• _Your task_
Lines to restate from the data below: from the one containing "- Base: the" to the one containing "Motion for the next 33", both included. Give them again exactly, and only them.

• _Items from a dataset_
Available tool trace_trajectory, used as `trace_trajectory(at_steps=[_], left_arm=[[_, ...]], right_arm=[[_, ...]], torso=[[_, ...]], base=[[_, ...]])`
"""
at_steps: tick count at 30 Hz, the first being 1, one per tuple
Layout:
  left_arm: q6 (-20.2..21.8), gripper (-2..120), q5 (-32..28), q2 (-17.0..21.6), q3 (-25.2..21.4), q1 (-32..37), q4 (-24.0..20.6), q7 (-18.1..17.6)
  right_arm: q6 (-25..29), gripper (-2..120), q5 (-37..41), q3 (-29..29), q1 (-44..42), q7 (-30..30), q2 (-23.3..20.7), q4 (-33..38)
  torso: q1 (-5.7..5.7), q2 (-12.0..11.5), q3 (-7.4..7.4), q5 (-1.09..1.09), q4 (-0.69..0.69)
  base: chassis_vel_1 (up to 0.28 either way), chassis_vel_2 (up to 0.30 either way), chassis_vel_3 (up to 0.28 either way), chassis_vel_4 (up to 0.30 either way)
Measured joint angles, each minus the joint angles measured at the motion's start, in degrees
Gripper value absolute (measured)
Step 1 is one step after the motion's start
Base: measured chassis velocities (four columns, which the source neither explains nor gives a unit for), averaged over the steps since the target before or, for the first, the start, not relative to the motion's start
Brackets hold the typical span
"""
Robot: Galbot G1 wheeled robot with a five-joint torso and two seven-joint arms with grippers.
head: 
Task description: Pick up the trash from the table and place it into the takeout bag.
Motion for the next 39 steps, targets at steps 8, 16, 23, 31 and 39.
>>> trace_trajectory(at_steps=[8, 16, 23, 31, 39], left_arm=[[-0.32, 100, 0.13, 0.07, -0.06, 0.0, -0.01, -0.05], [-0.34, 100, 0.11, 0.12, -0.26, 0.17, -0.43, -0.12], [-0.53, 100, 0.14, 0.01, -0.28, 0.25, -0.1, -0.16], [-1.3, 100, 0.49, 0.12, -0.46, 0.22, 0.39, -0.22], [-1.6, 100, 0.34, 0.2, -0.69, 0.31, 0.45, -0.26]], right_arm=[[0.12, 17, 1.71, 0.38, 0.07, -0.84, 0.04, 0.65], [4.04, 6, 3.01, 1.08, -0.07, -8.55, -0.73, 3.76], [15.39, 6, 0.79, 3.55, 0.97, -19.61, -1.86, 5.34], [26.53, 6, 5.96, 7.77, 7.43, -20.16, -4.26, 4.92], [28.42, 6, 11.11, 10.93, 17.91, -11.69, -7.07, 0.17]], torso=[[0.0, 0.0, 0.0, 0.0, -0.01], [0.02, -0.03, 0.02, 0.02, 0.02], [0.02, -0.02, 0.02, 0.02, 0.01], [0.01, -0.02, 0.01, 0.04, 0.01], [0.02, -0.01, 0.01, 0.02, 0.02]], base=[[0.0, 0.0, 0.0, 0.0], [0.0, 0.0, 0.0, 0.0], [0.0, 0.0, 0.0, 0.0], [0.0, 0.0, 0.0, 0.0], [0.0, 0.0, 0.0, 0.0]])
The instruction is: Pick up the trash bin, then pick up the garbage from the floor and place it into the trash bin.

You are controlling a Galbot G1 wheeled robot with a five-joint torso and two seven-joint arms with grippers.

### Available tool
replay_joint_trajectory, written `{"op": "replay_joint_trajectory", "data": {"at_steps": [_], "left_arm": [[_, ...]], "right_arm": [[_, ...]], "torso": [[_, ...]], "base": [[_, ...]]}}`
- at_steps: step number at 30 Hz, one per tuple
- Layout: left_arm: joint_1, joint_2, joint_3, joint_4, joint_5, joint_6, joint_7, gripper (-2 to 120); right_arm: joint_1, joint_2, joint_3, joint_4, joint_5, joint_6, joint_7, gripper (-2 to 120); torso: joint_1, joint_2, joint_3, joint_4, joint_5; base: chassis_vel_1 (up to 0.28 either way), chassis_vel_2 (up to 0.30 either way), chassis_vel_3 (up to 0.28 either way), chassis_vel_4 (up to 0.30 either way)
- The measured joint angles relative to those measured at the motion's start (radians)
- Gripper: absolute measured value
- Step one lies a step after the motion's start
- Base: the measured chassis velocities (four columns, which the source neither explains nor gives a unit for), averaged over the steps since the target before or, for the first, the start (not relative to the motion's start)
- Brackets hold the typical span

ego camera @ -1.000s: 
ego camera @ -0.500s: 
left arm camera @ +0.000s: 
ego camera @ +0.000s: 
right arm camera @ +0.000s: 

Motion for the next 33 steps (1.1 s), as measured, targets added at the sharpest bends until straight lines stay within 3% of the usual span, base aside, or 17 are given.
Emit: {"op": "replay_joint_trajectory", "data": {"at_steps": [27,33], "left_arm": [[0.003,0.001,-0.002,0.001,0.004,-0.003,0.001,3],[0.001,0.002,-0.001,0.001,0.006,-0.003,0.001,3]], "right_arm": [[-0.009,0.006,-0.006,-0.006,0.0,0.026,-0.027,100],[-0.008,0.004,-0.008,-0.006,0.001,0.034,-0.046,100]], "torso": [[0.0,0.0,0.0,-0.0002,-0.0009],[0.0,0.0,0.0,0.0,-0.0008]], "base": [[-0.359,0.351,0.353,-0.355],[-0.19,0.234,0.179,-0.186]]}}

• _Answer section_
- Base: the measured chassis velocities (four columns, which the source neither explains nor gives a unit for), averaged over the steps since the target before or, for the first, the start (not relative to the motion's start)
- Brackets hold the typical span

ego camera @ -1.000s: 
ego camera @ -0.500s: 
left arm camera @ +0.000s: 
ego camera @ +0.000s: 
right arm camera @ +0.000s: 

Motion for the next 33 steps (1.1 s), as measured, targets added at the sharpest bends until straight lines stay within 3% of the usual span, base aside, or 17 are given.

This completes the response.